▶ PROVIDED DATA:
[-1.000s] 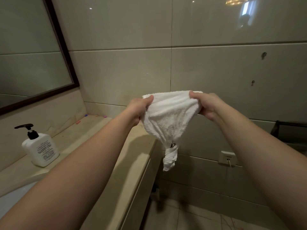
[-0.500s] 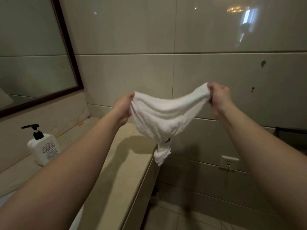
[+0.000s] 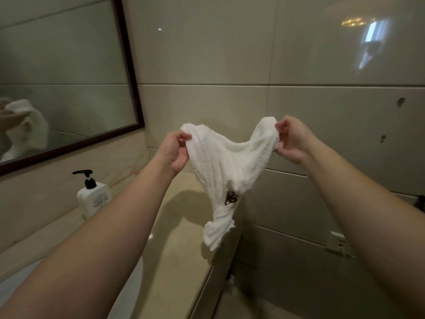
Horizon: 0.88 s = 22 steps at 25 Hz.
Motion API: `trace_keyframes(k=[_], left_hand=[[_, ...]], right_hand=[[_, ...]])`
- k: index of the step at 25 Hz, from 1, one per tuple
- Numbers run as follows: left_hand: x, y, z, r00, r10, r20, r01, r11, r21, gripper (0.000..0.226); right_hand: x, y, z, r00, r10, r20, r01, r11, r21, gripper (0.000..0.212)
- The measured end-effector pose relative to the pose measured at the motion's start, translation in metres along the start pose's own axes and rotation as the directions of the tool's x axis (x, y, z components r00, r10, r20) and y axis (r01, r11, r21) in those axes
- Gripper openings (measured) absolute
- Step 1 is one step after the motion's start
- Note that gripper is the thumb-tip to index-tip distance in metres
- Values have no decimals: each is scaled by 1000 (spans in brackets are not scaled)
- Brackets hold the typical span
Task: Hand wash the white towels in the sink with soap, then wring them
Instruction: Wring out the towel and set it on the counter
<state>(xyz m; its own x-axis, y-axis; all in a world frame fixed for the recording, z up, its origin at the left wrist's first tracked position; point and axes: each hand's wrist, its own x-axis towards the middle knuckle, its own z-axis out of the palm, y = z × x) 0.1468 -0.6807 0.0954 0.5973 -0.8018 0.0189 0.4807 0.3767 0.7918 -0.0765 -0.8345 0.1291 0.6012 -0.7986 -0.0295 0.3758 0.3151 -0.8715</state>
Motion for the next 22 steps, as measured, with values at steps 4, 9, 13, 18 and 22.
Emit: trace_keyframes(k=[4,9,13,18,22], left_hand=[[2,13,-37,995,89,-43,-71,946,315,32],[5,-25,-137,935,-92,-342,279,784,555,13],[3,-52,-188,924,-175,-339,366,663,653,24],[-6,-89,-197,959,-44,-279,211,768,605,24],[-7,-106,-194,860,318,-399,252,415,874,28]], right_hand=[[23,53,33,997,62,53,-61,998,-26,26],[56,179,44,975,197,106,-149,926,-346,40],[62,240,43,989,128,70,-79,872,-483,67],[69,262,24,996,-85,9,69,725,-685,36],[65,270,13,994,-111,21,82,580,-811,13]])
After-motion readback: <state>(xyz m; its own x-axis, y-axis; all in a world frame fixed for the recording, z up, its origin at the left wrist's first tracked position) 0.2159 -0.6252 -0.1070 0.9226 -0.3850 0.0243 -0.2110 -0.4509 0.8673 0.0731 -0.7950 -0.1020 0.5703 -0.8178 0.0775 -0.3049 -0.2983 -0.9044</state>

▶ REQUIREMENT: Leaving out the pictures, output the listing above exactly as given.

▶ YOUR RESPONSE:
[-1.000s] 
[-0.500s] 
[+0.000s] 
Horizon: 0.88 s = 22 steps at 25 Hz.
Motion API: `trace_keyframes(k=[_], left_hand=[[_, ...]], right_hand=[[_, ...]])`
- k: index of the step at 25 Hz, from 1, one per tuple
- Numbers run as follows: left_hand: x, y, z, r00, r10, r20, r01, r11, r21, gripper (0.000..0.226); right_hand: x, y, z, r00, r10, r20, r01, r11, r21, gripper (0.000..0.212)
- The measured end-effector pose relative to the pose measured at the motion's start, translation in metres along the start pose's own axes and rotation as the directions of the tool's x axis (x, y, z components r00, r10, r20) and y axis (r01, r11, r21) in those axes
- Gripper openings (measured) absolute
- Step 1 is one step after the motion's start
- Note that gripper is the thumb-tip to index-tip distance in metres
- Values have no decimals: each is scaled by 1000 (spans in brackets are not scaled)
- Brackets hold the typical span
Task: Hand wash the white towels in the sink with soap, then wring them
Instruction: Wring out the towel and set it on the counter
<state>(xyz m; its own x-axis, y-axis; all in a world frame fixed for the recording, z up, its origin at the left wrist's first tracked position; point and axes: each hand's wrist, its own x-axis towards the middle knuckle, its own z-axis out of the palm, y = z × x) 0.1468 -0.6807 0.0954 0.5973 -0.8018 0.0189 0.4807 0.3767 0.7918 -0.0765 -0.8345 0.1291 0.6012 -0.7986 -0.0295 0.3758 0.3151 -0.8715</state>
Motion for the next 22 steps, as measured, with values at steps 4, 9, 13, 18 and 22.
Emit: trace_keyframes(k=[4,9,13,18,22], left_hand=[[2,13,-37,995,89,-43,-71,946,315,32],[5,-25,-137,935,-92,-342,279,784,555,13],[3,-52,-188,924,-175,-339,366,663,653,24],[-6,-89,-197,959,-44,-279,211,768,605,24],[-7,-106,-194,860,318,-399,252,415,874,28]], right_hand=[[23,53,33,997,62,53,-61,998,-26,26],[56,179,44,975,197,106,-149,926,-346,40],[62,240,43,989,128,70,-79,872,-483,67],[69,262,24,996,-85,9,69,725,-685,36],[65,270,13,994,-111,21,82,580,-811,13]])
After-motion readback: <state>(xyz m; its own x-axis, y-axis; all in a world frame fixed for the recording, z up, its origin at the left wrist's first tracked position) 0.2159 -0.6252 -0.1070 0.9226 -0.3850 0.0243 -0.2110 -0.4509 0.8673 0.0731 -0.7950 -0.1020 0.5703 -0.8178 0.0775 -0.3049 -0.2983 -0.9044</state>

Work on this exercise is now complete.